Marianne yanked on the handbrake. ‘I don’t think Brian was ever young,’ she said. ‘He by-passed childhood and went straight to adulthood.’
‘That’s a shame,’ said Ethel.
‘I think that’s what I liked about him.’ This admission surprised Marianne – not just the fact that she told Ethel when she’d had no intention of telling Ethel anything, but the truth of it. She had never really known why she had decided to let Brian in when she had already resigned herself to being alone.
‘He made you feel safe,’ Ethel murmured from the back seat.
Marianne glanced in the rear-view mirror. Ethel’s eyes were closed. Perhaps she had nodded off. Marianne squirted water onto the windscreen, turned on the wipers to clear it.
The lights went green and Marianne drove on.
Bartholomew was waiting outside a terraced house, on a quiet road just off Balbriggan’s main street. The house presented in a shabby, run-down kind of way, the wood of the window frames rotting in places and the net curtains, hanging limply across them, yellowed and thin. Even to Marianne’s unfamiliar eye, Bartholomew seemed less than his exuberant self when Marianne pulled up. It might have been his suspiciously black quiff, which did not seem as buoyant as yesterday. Or the shirt – the same pale blue as his eyes – tucked into the trousers of his three-piece suit, the tail of which had escaped and hung, like a flag on a windless day, below his jacket.

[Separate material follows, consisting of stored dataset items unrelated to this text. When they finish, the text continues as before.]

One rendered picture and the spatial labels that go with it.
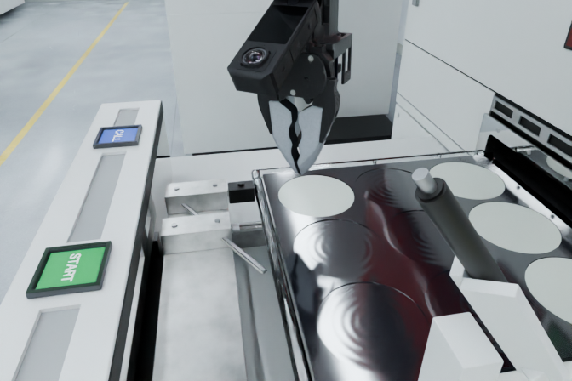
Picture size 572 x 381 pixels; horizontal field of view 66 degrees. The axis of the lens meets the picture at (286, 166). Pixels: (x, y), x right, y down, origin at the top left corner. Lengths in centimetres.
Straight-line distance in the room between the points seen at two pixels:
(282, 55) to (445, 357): 26
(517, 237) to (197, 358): 37
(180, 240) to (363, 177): 27
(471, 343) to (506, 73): 58
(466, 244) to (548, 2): 56
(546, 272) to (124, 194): 45
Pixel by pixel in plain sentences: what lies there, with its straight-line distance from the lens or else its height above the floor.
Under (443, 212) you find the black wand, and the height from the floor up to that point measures 113.
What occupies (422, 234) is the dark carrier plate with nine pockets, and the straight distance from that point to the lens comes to 54.
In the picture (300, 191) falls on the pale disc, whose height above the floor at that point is 90.
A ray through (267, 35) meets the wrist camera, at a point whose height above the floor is 113.
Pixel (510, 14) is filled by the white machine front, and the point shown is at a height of 109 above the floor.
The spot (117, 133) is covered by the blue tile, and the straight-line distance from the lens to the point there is 64.
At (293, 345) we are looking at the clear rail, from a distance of 40.
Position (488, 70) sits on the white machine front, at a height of 100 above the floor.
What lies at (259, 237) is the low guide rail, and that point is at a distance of 61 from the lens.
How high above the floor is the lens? 122
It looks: 30 degrees down
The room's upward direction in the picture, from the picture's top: straight up

‘Thank you for picking me up,’ he said, opening the passenger door, trying and failing to persuade George out of the front seat. He sighed and looked at Marianne. ‘And just so you know, this place is merely a stop-gap. Until I get myself sorted out.’ He lowered his voice to a stage whisper. ‘I’m between lovers and jobs right now. A bit like yourself.’